Cell culture and differentiation
Lymphocytes were isolated from spleen and peripheral lymph nodes (including inguinal, auxiliary and cervical lymph nodes) or thymus. Naïve CD4+ T cells (CD4+CD25−CD44−CD62L+), Treg cells (CD4+YFP+ or CD4+CD25+ as indicated in the figures and text) and thymic mature CD4+ T cells (CD4+CD8−CD69loCD62Lhi) were sorted on a MoFlow (Beckman-Coulter) or Reflection (i-Cyt). Sorted cells were cultured in plates coated with anti-CD3 (2C11, 10 μg/ml) and anti-CD28 (37.51, 10 μg/ml) for 4.5 days in Click's medium (Irvine Scientific) supplemented with β-mercaptoethanol, 10% (v/v) FBS, 1% (v/v) penicillin-streptomycin and IL-2 (200 U/ml). In certain experiments, Treg cells were stimulated with IL-2 (0-500 U/ml) as indicated in the figures and legends. CD62LhiCD69lo mature thymocytes from WT and Cd4CreStk4f/fStk3f/f mice were differentiated under induced Treg skewing condition (2 μg/ml CD3, 2 μg/ml CD28, 1 ng/ml TGF-β, and 100 U/ml IL-2) with irradiated antigen-presenting cells for 5 days, and Foxp3 expression was examined by flow cytometry. For activated CD4+ T cell blast generation, peripheral CD4+CD25−CD44−CD62L+ naïve T cells were sorted and stimulated with plate-bound 10 μg/ml CD3+CD28 for 3 days and rested in 100 U/ml IL-2 for another 3 days. Live T cells were purified using Ficoll, and rested without IL-2 for 8 h and then stimulated with IL-2 for the indicated time points.

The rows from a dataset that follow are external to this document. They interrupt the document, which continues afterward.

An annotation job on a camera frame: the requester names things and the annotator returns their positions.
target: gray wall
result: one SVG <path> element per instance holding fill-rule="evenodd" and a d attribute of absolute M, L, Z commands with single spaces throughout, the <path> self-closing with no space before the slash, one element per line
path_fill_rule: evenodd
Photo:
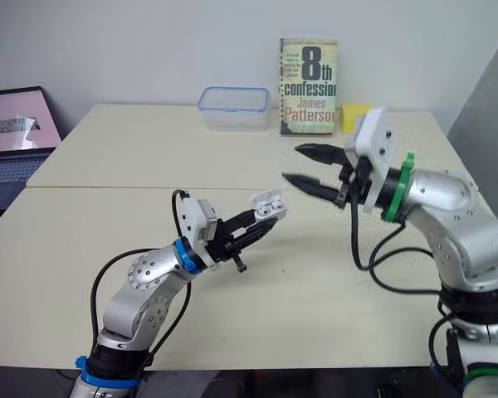
<path fill-rule="evenodd" d="M 448 138 L 498 215 L 498 51 Z"/>
<path fill-rule="evenodd" d="M 445 132 L 498 47 L 498 0 L 0 0 L 0 89 L 41 85 L 65 131 L 99 102 L 257 85 L 278 39 L 339 41 L 338 100 L 430 109 Z"/>

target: blue lid
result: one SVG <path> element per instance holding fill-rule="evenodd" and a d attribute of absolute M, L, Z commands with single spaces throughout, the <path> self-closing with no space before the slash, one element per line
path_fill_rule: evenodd
<path fill-rule="evenodd" d="M 269 91 L 261 87 L 207 87 L 201 94 L 201 111 L 264 112 Z"/>

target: table
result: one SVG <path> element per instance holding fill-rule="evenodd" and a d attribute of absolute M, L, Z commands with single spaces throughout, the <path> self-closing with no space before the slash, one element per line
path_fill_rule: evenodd
<path fill-rule="evenodd" d="M 469 177 L 429 113 L 397 112 L 392 120 L 400 142 L 394 166 L 413 150 L 418 167 Z M 0 220 L 0 365 L 72 367 L 88 354 L 91 283 L 112 256 L 173 241 L 170 188 L 189 188 L 228 218 L 246 210 L 256 190 L 282 185 L 282 171 L 335 184 L 338 168 L 293 147 L 345 139 L 280 137 L 276 125 L 262 133 L 208 132 L 193 107 L 94 107 Z M 246 273 L 229 264 L 196 279 L 187 314 L 152 369 L 428 365 L 436 299 L 378 288 L 353 266 L 349 211 L 287 185 L 284 193 L 289 213 L 244 251 Z M 394 226 L 363 213 L 359 224 L 366 261 Z M 409 228 L 388 249 L 401 245 L 425 242 Z M 121 261 L 104 280 L 100 316 L 129 265 Z M 434 264 L 416 254 L 395 258 L 379 274 L 398 286 L 439 285 Z M 439 338 L 442 360 L 443 345 Z"/>
<path fill-rule="evenodd" d="M 191 191 L 224 217 L 245 210 L 252 193 Z M 170 194 L 157 188 L 30 188 L 21 194 L 0 220 L 1 366 L 67 368 L 88 355 L 97 271 L 120 252 L 173 241 Z M 153 369 L 428 365 L 436 299 L 391 294 L 358 272 L 347 211 L 339 214 L 293 188 L 286 189 L 286 201 L 286 218 L 242 253 L 248 271 L 239 274 L 230 263 L 194 281 L 188 311 Z M 365 258 L 366 248 L 394 226 L 360 216 Z M 396 245 L 424 243 L 409 228 L 389 247 Z M 122 260 L 102 282 L 100 316 L 130 263 Z M 438 286 L 426 256 L 403 256 L 379 273 L 395 285 Z M 441 338 L 437 352 L 443 356 Z"/>
<path fill-rule="evenodd" d="M 335 181 L 335 169 L 293 148 L 299 143 L 343 146 L 348 134 L 281 137 L 277 110 L 264 132 L 210 132 L 193 106 L 96 105 L 28 181 L 29 187 L 186 187 L 267 189 L 281 184 L 285 170 Z M 400 142 L 418 167 L 464 170 L 461 160 L 429 112 L 393 112 Z"/>

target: plastic container
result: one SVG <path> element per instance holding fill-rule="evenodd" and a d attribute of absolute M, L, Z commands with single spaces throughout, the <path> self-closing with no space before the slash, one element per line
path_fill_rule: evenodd
<path fill-rule="evenodd" d="M 198 108 L 211 130 L 262 131 L 269 124 L 269 91 L 260 87 L 207 87 Z"/>

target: book
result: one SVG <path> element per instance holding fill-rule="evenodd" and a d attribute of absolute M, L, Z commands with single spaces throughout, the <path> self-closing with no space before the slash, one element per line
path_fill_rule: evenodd
<path fill-rule="evenodd" d="M 338 42 L 281 39 L 280 108 L 282 134 L 332 134 Z"/>

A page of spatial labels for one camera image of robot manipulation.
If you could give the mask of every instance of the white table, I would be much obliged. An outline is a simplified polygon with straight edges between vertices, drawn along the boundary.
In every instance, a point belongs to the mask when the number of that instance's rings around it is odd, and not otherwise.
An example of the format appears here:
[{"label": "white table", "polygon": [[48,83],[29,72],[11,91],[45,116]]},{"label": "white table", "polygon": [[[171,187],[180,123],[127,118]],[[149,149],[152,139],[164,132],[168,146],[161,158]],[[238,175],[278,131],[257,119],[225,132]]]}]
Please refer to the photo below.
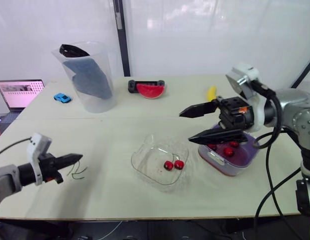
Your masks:
[{"label": "white table", "polygon": [[[0,137],[0,150],[8,144],[40,132],[53,139],[49,149],[58,157],[68,153],[83,154],[81,166],[88,166],[85,178],[66,176],[71,167],[61,170],[64,182],[41,186],[34,184],[6,198],[0,205],[0,218],[18,219],[191,219],[248,217],[255,214],[269,191],[265,172],[265,152],[261,150],[241,175],[228,177],[198,155],[198,145],[187,138],[218,122],[218,111],[205,117],[189,119],[178,113],[191,104],[205,101],[207,89],[217,85],[218,94],[235,96],[222,75],[163,77],[166,94],[149,100],[127,92],[127,81],[115,82],[118,104],[106,113],[83,110],[67,80],[48,84]],[[58,103],[53,95],[69,94],[73,101]],[[264,129],[254,135],[268,132]],[[175,191],[163,192],[143,182],[131,166],[131,155],[146,135],[174,136],[189,148],[185,184]],[[14,146],[0,156],[0,167],[27,162],[26,143]],[[274,184],[298,168],[301,158],[297,147],[281,135],[272,148],[270,169]],[[285,214],[298,213],[295,180],[283,185],[276,196]],[[269,199],[262,216],[277,214]]]}]

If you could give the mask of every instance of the watermelon slice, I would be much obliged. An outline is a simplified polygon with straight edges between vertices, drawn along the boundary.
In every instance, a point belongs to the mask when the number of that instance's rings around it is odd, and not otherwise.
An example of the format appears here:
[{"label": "watermelon slice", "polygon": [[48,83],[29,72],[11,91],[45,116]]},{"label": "watermelon slice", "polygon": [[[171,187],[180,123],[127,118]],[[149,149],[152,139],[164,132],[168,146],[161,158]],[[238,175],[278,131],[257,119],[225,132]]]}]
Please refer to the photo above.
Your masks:
[{"label": "watermelon slice", "polygon": [[156,99],[160,97],[165,90],[165,86],[155,86],[147,84],[137,84],[138,92],[147,99]]}]

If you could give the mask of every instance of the red cherry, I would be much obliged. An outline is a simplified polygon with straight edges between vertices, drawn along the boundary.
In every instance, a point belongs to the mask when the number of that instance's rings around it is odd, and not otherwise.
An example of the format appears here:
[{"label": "red cherry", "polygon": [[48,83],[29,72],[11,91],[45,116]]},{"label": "red cherry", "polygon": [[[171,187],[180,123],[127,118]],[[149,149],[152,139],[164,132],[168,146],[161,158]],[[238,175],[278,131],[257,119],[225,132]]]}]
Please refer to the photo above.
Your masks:
[{"label": "red cherry", "polygon": [[184,162],[181,160],[176,160],[175,161],[175,168],[177,168],[178,170],[182,170],[184,167]]},{"label": "red cherry", "polygon": [[165,164],[164,164],[164,168],[167,171],[170,171],[170,170],[172,170],[174,168],[174,164],[171,161],[166,161]]},{"label": "red cherry", "polygon": [[224,154],[228,157],[231,157],[234,155],[234,150],[231,147],[225,147]]},{"label": "red cherry", "polygon": [[210,149],[212,149],[213,151],[217,150],[217,146],[215,144],[208,144],[207,145]]},{"label": "red cherry", "polygon": [[236,141],[230,141],[230,142],[229,142],[229,145],[231,145],[231,146],[234,147],[234,148],[237,148],[237,147],[239,146],[239,143],[236,142]]}]

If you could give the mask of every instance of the yellow banana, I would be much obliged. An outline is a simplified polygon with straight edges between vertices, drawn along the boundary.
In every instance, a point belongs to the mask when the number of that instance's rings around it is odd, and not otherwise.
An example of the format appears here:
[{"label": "yellow banana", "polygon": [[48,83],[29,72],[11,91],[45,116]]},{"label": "yellow banana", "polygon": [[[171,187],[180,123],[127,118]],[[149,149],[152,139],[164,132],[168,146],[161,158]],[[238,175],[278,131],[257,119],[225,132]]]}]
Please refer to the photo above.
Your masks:
[{"label": "yellow banana", "polygon": [[216,91],[217,91],[217,88],[215,86],[210,87],[206,95],[207,101],[210,102],[216,98]]}]

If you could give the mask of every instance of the clear plastic pitcher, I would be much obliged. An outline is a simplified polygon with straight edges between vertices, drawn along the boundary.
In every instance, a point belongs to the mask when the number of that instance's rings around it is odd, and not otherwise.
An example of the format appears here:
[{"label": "clear plastic pitcher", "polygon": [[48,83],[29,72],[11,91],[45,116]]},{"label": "clear plastic pitcher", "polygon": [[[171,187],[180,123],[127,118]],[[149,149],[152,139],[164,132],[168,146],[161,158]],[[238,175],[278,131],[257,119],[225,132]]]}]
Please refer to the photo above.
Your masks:
[{"label": "clear plastic pitcher", "polygon": [[71,43],[89,56],[65,57],[59,49],[52,54],[62,63],[85,109],[91,113],[108,111],[116,104],[108,51],[97,41]]}]

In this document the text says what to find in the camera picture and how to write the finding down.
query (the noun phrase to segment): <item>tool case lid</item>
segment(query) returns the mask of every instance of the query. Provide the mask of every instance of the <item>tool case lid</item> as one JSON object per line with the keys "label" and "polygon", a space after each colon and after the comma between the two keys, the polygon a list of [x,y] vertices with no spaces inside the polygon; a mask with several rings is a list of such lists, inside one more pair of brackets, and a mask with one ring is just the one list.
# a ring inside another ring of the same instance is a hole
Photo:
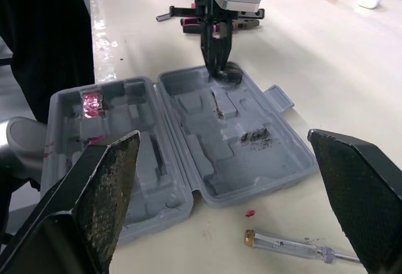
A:
{"label": "tool case lid", "polygon": [[[239,85],[221,84],[194,67],[163,73],[155,84],[136,77],[56,93],[41,196],[91,140],[135,129],[141,144],[120,244],[185,220],[194,190],[211,207],[227,207],[316,172],[315,157],[281,115],[292,101],[276,85],[262,92],[243,74]],[[101,112],[86,118],[83,97],[93,93]]]}

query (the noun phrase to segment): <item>debris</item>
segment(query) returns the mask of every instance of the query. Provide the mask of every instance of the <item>debris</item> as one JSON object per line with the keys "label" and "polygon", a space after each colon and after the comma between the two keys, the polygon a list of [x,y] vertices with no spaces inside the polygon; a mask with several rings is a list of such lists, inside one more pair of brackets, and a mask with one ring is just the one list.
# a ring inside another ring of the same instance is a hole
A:
{"label": "debris", "polygon": [[252,217],[252,216],[254,216],[255,214],[256,214],[256,211],[250,209],[250,210],[248,210],[248,211],[246,212],[246,217]]}

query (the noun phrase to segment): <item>dirt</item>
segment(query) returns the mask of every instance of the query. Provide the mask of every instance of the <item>dirt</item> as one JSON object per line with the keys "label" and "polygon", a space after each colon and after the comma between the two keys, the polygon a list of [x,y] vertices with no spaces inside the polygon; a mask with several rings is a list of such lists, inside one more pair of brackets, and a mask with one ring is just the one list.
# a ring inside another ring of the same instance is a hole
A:
{"label": "dirt", "polygon": [[245,133],[240,137],[240,142],[248,144],[246,142],[256,142],[258,140],[266,139],[269,136],[269,132],[266,128],[256,129],[252,133]]}
{"label": "dirt", "polygon": [[219,109],[218,102],[216,101],[216,97],[215,97],[214,93],[212,93],[212,98],[215,102],[215,108],[216,108],[216,113],[218,114],[218,118],[223,119],[224,115],[223,115],[222,111]]}
{"label": "dirt", "polygon": [[265,138],[261,141],[252,142],[253,150],[265,150],[266,148],[272,147],[274,144],[274,140],[270,138]]}

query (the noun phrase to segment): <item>person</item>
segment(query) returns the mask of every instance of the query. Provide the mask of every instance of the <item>person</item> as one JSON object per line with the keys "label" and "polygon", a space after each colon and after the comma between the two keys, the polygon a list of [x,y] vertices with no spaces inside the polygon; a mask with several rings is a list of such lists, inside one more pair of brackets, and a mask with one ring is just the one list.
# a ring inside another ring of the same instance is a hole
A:
{"label": "person", "polygon": [[0,37],[34,114],[47,123],[50,97],[94,83],[90,16],[83,0],[0,0]]}

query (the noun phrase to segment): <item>textured gripper pad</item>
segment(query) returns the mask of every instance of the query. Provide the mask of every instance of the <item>textured gripper pad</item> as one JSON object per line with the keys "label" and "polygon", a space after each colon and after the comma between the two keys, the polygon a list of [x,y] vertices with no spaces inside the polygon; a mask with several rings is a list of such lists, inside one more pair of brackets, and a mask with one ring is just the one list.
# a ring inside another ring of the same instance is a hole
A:
{"label": "textured gripper pad", "polygon": [[138,148],[138,134],[111,145],[77,206],[85,243],[104,272],[109,269],[126,218]]}
{"label": "textured gripper pad", "polygon": [[[383,173],[402,179],[402,172],[370,143],[323,131],[310,132],[309,140],[342,230],[366,270],[380,273],[394,263],[402,243],[400,194]],[[373,166],[379,161],[381,171]]]}

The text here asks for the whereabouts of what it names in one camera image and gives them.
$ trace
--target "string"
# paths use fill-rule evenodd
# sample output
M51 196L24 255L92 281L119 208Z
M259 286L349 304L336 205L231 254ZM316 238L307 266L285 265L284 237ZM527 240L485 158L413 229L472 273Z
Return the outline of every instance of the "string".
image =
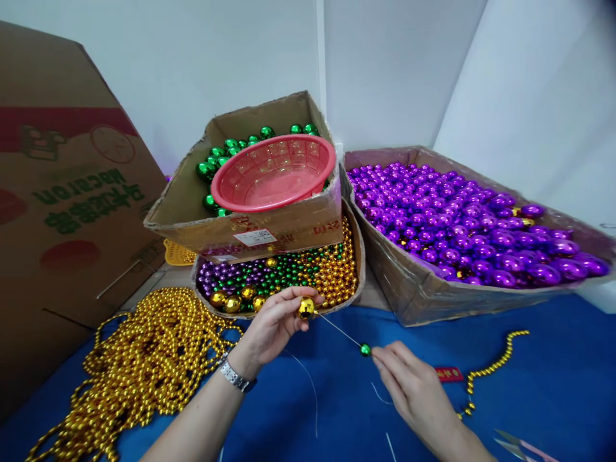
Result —
M342 332L342 333L346 336L346 338L348 338L351 342L355 343L355 344L356 344L359 348L361 348L361 345L360 345L358 342L356 342L355 340L353 340L351 337L349 337L349 336L346 334L346 332L345 332L344 330L340 329L340 328L339 328L336 324L332 323L329 319L327 319L326 317L324 317L324 315L322 315L321 313L317 312L317 314L318 314L319 316L321 316L321 319L324 319L325 321L329 322L332 326L334 326L334 327L335 327L335 328L337 328L340 332Z
M391 457L393 457L393 462L398 462L396 460L396 455L393 453L393 447L391 446L391 440L389 439L389 433L385 432L385 436L387 436L387 442L389 443L389 449L391 450Z
M389 404L390 406L393 406L393 403L390 403L389 401L385 401L383 398L381 398L381 396L379 395L379 392L377 391L377 388L374 386L374 383L373 382L370 382L370 383L372 384L372 388L374 388L374 392L377 394L377 398L383 401L385 404Z
M304 370L306 371L306 374L308 374L308 378L310 379L310 384L312 385L312 391L314 392L314 405L316 408L314 412L314 437L318 439L319 438L319 430L318 430L319 400L316 398L316 388L314 387L314 382L312 381L312 377L310 375L310 372L308 372L308 369L306 369L306 366L304 366L302 362L299 359L297 359L295 355L291 353L289 350L287 350L286 348L283 351L286 351L288 354L293 356L293 359L295 361L300 363L300 366L304 368Z

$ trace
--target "gold bead necklace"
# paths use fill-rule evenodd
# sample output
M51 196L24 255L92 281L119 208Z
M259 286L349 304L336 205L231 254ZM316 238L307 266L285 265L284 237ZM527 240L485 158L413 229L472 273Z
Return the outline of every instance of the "gold bead necklace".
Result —
M107 339L103 327L125 317ZM150 293L135 312L103 323L94 348L83 362L91 376L71 396L71 410L32 448L26 462L54 458L77 462L103 455L117 462L115 444L127 429L145 427L155 412L181 411L204 375L235 343L223 339L228 330L242 330L232 320L213 315L187 287ZM50 449L40 449L52 436Z

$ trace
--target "blue tablecloth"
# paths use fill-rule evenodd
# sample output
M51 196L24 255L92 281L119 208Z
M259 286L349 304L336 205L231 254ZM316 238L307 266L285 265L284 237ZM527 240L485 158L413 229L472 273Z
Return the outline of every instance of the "blue tablecloth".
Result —
M477 410L468 426L500 460L515 460L497 445L494 429L525 439L561 461L614 460L616 447L616 316L577 296L533 307L403 329L394 316L349 307L330 319L370 345L403 341L434 366L463 372L482 368L502 352L507 332L529 329L514 340L511 361L477 379ZM0 429L2 459L22 461L29 449L69 410L69 397L87 378L84 345ZM389 400L372 360L323 320L287 346L310 372L318 396L318 438L310 380L290 355L265 367L247 396L227 442L223 461L389 461L389 434L398 461L434 460L406 427ZM463 383L446 384L454 408L466 403ZM156 417L119 440L122 462L137 461L169 425Z

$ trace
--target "cardboard box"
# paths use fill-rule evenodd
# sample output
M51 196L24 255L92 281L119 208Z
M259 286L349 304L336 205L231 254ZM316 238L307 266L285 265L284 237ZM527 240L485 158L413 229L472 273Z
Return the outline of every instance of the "cardboard box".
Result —
M439 172L457 170L467 180L476 180L484 187L510 193L517 199L518 205L536 203L525 199L519 192L422 146L348 152L345 155L344 167L345 170L350 170L368 164L386 166L397 161L405 165L428 164ZM355 204L355 192L348 181L346 172L341 175L343 176L343 194L350 199L351 207L357 215L364 235L366 260L374 270L391 309L400 324L405 327L533 305L554 296L569 293L574 288L602 284L613 279L612 274L601 278L590 278L582 284L528 290L447 282L437 277L426 266L414 261L408 253L387 240L370 224ZM616 264L616 241L614 239L550 207L546 207L546 211L541 224L553 228L573 229L574 239L583 251L610 261L612 266Z
M144 226L213 261L254 260L342 241L337 169L321 194L268 212L219 218L201 205L209 190L194 169L207 158L211 147L222 146L227 138L246 139L264 125L279 135L287 134L295 123L314 123L321 136L332 142L321 112L306 91L213 118L150 210ZM234 237L256 230L269 231L276 241L248 246Z
M355 270L357 272L357 279L359 279L359 283L357 285L357 290L355 293L344 303L337 305L333 308L328 308L325 310L319 310L320 313L326 314L329 312L338 311L342 308L345 308L349 305L353 304L353 301L361 294L364 286L366 284L366 257L365 257L365 249L364 249L364 239L361 237L361 231L359 229L359 225L357 224L357 220L351 211L351 208L347 201L344 199L342 203L342 212L344 216L348 219L348 224L353 233L353 249L355 251L355 261L357 262L357 266ZM203 264L204 257L198 257L194 262L191 272L191 287L194 290L197 297L207 306L207 309L213 313L216 313L218 316L229 319L252 319L255 317L256 313L254 312L238 312L238 313L225 313L221 312L218 309L211 306L209 300L207 300L199 289L197 288L197 277L199 275L199 270L201 265Z
M22 314L0 351L32 389L162 264L142 221L166 181L81 45L6 22L0 42L0 313Z

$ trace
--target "pink plastic basket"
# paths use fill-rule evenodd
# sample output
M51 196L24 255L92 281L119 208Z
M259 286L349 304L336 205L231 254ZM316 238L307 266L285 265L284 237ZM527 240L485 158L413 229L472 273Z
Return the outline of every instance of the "pink plastic basket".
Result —
M212 181L212 195L232 212L277 209L319 193L335 165L336 151L323 138L270 138L229 159Z

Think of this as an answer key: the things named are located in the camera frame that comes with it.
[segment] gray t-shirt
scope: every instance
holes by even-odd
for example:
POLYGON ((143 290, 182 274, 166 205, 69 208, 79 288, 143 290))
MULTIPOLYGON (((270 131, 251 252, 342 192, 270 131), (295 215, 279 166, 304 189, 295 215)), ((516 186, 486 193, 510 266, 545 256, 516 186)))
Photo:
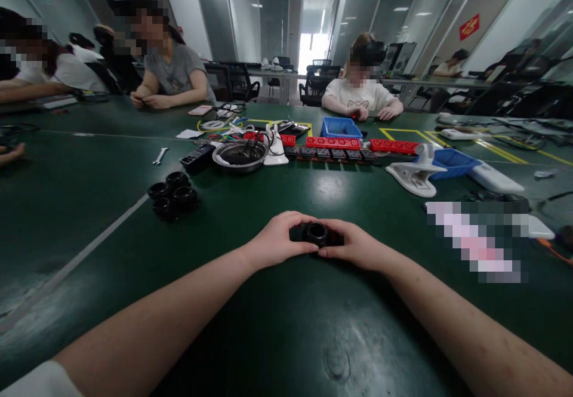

RNA and immunoblot analysis
Real-time PCR analysis was performed with primers and probe sets from Applied Biosystems, as described (Wei et al., 2016). Immunoblots were performed as described, using the following antibodies: p-S6 (Ser235/Ser236) (2F9), p-AKT (Ser473) (D9E), p-Foxo1 (Thr24)/p-Foxo3a (Thr32), Foxo1 (C29H4), STAT5, p-STAT5 (Tyr694), p-Mst1 (Thr183)/Mst2 (Thr180), p-Mob1 (Thr35) (D2F10), p-p44/42 MAPK (Thr202/Thr204) (D13.14.4E), Lamin B1 (D9V6H), Mst1, and β-actin (AC-15). To analyze Rac1 activity, freshly isolated Treg cells and in vitro generated Treg cells were used. Specifically, Treg cells were expanded with IL-2–α-IL-2 (JES6-1) complex in C57BL/6 mice for 3 days and rested for another 2 days, and CD4+CD25+ Treg cells were sorted and serum starved in 0.1% BSA containing Click’s medium at 37°C for 4 h with or without 5 μM Mst1 inhibitor XMU-MP-1, before stimulation with 100 U/ml IL-2 for 0 or 5 min. For in vitro-derived Treg cells, CD62LhiCD69lo mature thymocytes were isolated from WT or Cd4CreStk4f/fStk3f/f mice and cultured with plate-bound anti-CD3 (10 μg/ml) and anti-CD28 (10 μg/ml) antibodies in the presence of TGF-β (5 ng/ml) and IL-2 (200 U/ml) for 2.5 days followed by incubation with TGF-β and IL-2 for 3 days. Sorted CD4+CD25hi Treg cells were then serum starved in 0.1% BSA containing Click’s medium at 37°C for 4 h before stimulated with 100 U/ml IL-2 for 0 or 5 min. Protein concentration in samples were quantified by BCA assay (ThermoFisher Scientific) before performing Rac1 pull-down Activation Assay (Cytoskeleton). Rac1-GTP was immunoprecipitated by PAK-PBD beads, followed by immunoblot with Rac1 antibody in the assay kit. Total Rac1 expression was also analyzed in the lysate (input). Rac1 activity was calculated by the ratio between Rac1-GTP vs. Rac1 intensity in the immunoblot. The band density in all the immunoblot was quantified by ImageJ.
Inhibitor treatment
Treg cells were pretreated with pharmacological inhibitors, including kinase inhibitors (Table S1), actin inhibitor (cytochalasin D (CytD), 10 μM), tubulin inhibitor (colchicine (Col), 50 μM) and Rac inhibitors (EHT-1864, 20 μM; EHop-016, 5 μM), for 30 min to 1 h as indicated at 37°C in Click’s medium, followed by IL-2 stimulation for the indicated time points.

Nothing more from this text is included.